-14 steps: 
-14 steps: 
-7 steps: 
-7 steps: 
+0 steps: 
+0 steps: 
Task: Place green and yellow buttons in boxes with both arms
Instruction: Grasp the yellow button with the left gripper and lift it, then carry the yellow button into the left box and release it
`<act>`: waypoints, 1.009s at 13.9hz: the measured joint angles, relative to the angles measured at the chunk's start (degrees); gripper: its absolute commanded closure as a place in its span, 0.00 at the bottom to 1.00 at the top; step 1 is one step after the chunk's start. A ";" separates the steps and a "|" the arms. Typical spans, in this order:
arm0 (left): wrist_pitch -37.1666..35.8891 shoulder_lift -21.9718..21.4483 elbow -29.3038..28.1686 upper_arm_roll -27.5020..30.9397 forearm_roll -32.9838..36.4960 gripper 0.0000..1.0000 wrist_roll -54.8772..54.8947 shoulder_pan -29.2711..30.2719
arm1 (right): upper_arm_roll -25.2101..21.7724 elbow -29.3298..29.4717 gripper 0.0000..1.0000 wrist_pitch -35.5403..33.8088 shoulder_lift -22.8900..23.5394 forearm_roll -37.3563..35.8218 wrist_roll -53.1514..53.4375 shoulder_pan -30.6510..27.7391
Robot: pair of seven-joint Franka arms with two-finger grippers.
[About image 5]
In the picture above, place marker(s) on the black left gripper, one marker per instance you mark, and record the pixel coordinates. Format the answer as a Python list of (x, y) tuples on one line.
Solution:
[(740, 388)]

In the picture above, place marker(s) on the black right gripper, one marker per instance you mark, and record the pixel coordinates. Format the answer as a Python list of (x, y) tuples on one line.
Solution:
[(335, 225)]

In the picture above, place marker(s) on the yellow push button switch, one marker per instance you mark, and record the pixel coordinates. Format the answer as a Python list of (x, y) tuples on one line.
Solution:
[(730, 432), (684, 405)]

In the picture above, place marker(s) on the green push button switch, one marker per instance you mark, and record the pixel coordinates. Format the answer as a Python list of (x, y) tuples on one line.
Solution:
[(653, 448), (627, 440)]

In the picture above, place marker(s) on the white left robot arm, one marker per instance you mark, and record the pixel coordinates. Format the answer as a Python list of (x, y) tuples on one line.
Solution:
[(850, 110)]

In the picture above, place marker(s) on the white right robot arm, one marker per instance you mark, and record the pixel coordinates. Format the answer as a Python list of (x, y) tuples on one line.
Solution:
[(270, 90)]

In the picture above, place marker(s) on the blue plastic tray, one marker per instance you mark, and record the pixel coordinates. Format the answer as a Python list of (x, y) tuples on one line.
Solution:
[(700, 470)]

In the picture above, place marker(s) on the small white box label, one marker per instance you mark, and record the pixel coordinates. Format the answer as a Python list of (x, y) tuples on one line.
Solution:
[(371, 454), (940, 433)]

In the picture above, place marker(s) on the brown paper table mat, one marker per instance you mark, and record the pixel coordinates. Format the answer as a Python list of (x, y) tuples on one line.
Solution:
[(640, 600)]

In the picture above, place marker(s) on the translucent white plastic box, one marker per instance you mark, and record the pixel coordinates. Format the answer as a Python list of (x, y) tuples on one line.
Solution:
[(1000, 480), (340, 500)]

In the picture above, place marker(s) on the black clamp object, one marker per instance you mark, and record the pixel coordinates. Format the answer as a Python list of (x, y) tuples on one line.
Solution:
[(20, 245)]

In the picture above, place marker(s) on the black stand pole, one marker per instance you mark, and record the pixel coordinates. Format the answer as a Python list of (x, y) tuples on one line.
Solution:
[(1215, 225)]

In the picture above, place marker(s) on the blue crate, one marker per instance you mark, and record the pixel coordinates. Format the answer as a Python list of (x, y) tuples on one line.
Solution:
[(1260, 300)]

(Task directions) Give the records above again in full, keeping every character unchanged.

(Worked solution)
-14 steps: 
-14 steps: 
-7 steps: 
-7 steps: 
+0 steps: 
+0 steps: 
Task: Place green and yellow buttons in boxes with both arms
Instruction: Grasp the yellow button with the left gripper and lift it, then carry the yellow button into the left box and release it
`<act>`: waypoints, 1.009s at 13.9hz: the measured joint angles, relative to the angles measured at the chunk's start (degrees); gripper: its absolute commanded closure as a place in its span, 0.00 at the bottom to 1.00 at the top; step 1 is one step after the chunk's start. A ";" separates the steps and a "|" the arms. Typical spans, in this order:
arm0 (left): wrist_pitch -37.1666..35.8891 shoulder_lift -21.9718..21.4483 elbow -29.3038..28.1686 upper_arm_roll -27.5020..30.9397 forearm_roll -32.9838..36.4960 gripper 0.0000..1.0000 wrist_roll -54.8772..54.8947 shoulder_pan -29.2711..30.2719
arm1 (right): upper_arm_roll -25.2101..21.7724 elbow -29.3298..29.4717 gripper 0.0000..1.0000 wrist_pitch -35.5403..33.8088 shoulder_lift -22.8900..23.5394 forearm_roll -37.3563..35.8218 wrist_roll -53.1514..53.4375 shoulder_pan -30.6510..27.7391
Robot: pair of seven-joint Franka arms with two-finger grippers.
[About image 5]
In the picture above, place marker(s) on the black left gripper, one marker per instance you mark, and record the pixel coordinates. Format the answer as a Python list of (x, y) tuples on one line.
Solution:
[(740, 388)]

In the picture above, place marker(s) on the black right gripper, one marker per instance you mark, and record the pixel coordinates. Format the answer as a Python list of (x, y) tuples on one line.
Solution:
[(335, 225)]

In the picture above, place marker(s) on the yellow push button switch, one marker per instance you mark, and record the pixel coordinates. Format the answer as a Python list of (x, y) tuples on one line.
Solution:
[(730, 432), (684, 405)]

In the picture above, place marker(s) on the green push button switch, one marker per instance you mark, and record the pixel coordinates. Format the answer as a Python list of (x, y) tuples on one line.
Solution:
[(653, 448), (627, 440)]

In the picture above, place marker(s) on the white left robot arm, one marker per instance you mark, and record the pixel coordinates. Format the answer as a Python list of (x, y) tuples on one line.
Solution:
[(850, 110)]

In the picture above, place marker(s) on the white right robot arm, one marker per instance you mark, and record the pixel coordinates. Format the answer as a Python list of (x, y) tuples on one line.
Solution:
[(270, 90)]

In the picture above, place marker(s) on the blue plastic tray, one marker per instance you mark, and record the pixel coordinates. Format the answer as a Python list of (x, y) tuples on one line.
Solution:
[(700, 470)]

In the picture above, place marker(s) on the small white box label, one marker per instance you mark, and record the pixel coordinates. Format the answer as a Python list of (x, y) tuples on one line.
Solution:
[(371, 454), (940, 433)]

In the picture above, place marker(s) on the brown paper table mat, one marker per instance you mark, and record the pixel coordinates. Format the answer as a Python list of (x, y) tuples on one line.
Solution:
[(640, 600)]

In the picture above, place marker(s) on the translucent white plastic box, one marker per instance you mark, and record the pixel coordinates. Format the answer as a Python list of (x, y) tuples on one line.
Solution:
[(1000, 480), (340, 500)]

In the picture above, place marker(s) on the black clamp object, one marker per instance you mark, and record the pixel coordinates. Format the answer as a Python list of (x, y) tuples on one line.
Solution:
[(20, 245)]

In the picture above, place marker(s) on the black stand pole, one marker per instance you mark, and record the pixel coordinates. Format the answer as a Python list of (x, y) tuples on one line.
Solution:
[(1215, 225)]

In the picture above, place marker(s) on the blue crate, one marker per instance you mark, and record the pixel coordinates. Format the answer as a Python list of (x, y) tuples on one line.
Solution:
[(1260, 300)]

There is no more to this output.